Russia’s ambassador to the US, Anatoly Antonov, earlier revealed that the two leaders had discussed the possibility of a referendum on separatist-leaning eastern Ukraine’s future during their Helsinki summit.

National Security Council spokesman Garrett Marquis said agreements between Russia and the Ukrainian government for resolving the conflict in the Donbas region “do not include any option for referendum”. He added any effort to organise a “so-called referendum” would have “no legitimacy”.

The White House announcement comes as it laid out the agenda for an autumn summit between Trump and Putin in Washington that would focus on national security. Moscow signalled openness to a second formal meeting between the two leaders, as criticism of Trump over his first session with his Russian counterpart continued to swirl.
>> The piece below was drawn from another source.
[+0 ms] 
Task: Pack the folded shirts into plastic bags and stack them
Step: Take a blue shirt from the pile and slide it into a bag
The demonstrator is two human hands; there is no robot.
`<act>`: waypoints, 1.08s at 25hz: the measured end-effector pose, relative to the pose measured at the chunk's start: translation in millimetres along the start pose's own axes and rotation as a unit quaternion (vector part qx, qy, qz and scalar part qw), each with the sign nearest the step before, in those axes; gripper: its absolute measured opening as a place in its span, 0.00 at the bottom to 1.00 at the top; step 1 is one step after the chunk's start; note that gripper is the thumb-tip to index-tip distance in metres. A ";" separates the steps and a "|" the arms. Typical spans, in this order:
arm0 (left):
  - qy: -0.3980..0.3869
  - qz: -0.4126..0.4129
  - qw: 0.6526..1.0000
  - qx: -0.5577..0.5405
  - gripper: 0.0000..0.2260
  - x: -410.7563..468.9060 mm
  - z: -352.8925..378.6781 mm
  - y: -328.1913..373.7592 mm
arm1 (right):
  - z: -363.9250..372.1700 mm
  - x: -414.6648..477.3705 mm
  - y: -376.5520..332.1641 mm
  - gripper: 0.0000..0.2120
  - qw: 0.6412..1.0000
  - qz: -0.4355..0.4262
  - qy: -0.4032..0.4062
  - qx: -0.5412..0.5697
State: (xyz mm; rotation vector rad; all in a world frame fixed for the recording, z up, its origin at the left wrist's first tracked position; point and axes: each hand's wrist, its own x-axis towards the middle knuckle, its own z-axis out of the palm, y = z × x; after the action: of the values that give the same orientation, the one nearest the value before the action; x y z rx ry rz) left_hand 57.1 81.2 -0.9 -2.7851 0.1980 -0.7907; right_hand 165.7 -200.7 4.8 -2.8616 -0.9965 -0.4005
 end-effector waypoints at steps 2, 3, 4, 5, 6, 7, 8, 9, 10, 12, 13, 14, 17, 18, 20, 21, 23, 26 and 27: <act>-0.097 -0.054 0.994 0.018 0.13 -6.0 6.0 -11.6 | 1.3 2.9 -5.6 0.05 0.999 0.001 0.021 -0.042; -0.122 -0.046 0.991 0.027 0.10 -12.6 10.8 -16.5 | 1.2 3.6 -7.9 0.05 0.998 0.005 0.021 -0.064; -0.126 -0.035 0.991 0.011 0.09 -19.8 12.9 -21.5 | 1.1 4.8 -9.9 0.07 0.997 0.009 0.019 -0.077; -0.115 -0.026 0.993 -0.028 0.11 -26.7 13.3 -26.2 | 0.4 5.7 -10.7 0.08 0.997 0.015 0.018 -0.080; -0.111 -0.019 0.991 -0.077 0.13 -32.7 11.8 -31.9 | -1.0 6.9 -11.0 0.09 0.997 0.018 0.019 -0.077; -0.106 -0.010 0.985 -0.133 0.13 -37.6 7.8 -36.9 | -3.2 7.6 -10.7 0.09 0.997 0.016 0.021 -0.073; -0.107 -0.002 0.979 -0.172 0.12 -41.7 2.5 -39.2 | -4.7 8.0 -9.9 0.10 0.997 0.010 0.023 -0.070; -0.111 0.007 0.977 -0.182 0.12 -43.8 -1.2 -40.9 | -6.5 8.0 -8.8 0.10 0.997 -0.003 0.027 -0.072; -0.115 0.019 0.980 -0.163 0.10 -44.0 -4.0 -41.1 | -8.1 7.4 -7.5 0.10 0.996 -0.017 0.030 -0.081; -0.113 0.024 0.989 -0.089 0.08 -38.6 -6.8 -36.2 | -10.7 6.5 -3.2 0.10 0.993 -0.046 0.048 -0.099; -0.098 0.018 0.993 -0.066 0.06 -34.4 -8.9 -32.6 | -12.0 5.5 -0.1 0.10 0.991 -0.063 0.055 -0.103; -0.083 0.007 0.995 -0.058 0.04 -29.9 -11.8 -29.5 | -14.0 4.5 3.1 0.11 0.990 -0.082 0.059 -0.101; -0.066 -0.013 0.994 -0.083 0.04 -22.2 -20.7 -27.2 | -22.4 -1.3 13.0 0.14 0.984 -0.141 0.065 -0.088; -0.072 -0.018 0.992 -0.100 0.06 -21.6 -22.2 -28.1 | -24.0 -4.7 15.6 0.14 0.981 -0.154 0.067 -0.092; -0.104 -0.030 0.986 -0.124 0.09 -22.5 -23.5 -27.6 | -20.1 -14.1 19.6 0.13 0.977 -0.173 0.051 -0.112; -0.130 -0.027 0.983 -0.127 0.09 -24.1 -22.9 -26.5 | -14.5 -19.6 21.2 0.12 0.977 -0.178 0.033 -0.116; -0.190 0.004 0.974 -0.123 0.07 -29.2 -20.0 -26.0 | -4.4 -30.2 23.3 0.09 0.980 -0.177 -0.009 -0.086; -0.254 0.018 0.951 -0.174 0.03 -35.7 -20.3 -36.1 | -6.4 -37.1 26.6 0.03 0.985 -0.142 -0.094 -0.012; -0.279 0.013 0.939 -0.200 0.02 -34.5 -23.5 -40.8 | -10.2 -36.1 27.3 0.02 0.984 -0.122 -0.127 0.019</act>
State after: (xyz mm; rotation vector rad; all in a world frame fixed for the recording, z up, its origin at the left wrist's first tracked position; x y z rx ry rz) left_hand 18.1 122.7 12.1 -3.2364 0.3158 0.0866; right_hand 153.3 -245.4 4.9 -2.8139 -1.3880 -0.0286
A White House official said the next Trump-Putin meeting would address national security concerns discussed in Helsinki, including Russian meddling. The official did not specify if that meant Russia’s interference in US elections. The official, who spoke on condition of anonymity to discuss internal planning, said the talks would also cover nuclear proliferation, North Korea, Iran and Syria.

Secretary of State Mike Pompeo said at the United Nations he was “happy that the two leaders of two very important countries are continuing to meet. If that meeting takes place in Washington, I think it is all to the good. Those conversations are incredibly important.”

Trump asked National Security Adviser John Bolton to invite Putin to Washington in the fall to follow up on issues they discussed this week in Helsinki, Finland, the official said.

A White House meeting would be a dramatic extension of legitimacy to the Russian leader, who has long been isolated by the West for activities in Ukraine, Syria and beyond and is believed to have interfered in the 2016 presidential election that sent Trump to the presidency. No Russian leader has visited the White House in nearly a decade.

The announcement of a second summit comes as US officials have been mum on what, if anything, the two leaders agreed to in Helsinki during their more than two-hour one-on-one meeting, in which only translators were present. Director of National Intelligence Dan Coats revealed earlier he was yet to be briefed on the private session.

The Russian government has proven to be more forthcoming.

“This issue (of a referendum) was discussed,” Antonov said, adding that Putin made “concrete proposals” to Trump on solutions for the four-year, Russian-backed insurgency in eastern Ukraine, which has killed more than 10,000 people.

He did not elaborate on what Putin’s solutions would be.

The move may be seen as an effort to sidestep European peace efforts for Ukraine and increase the pressure on the Ukrainian government in its protracted conflict with pro-Russian separatists in the Donbas region.

Trump tweeted on Thursday that he looked forward a “second meeting” with Putin and defended his performance at Monday’s summit, in which the two leaders conferred on a range of issues including terrorism, Israeli security, nuclear proliferation and North Korea.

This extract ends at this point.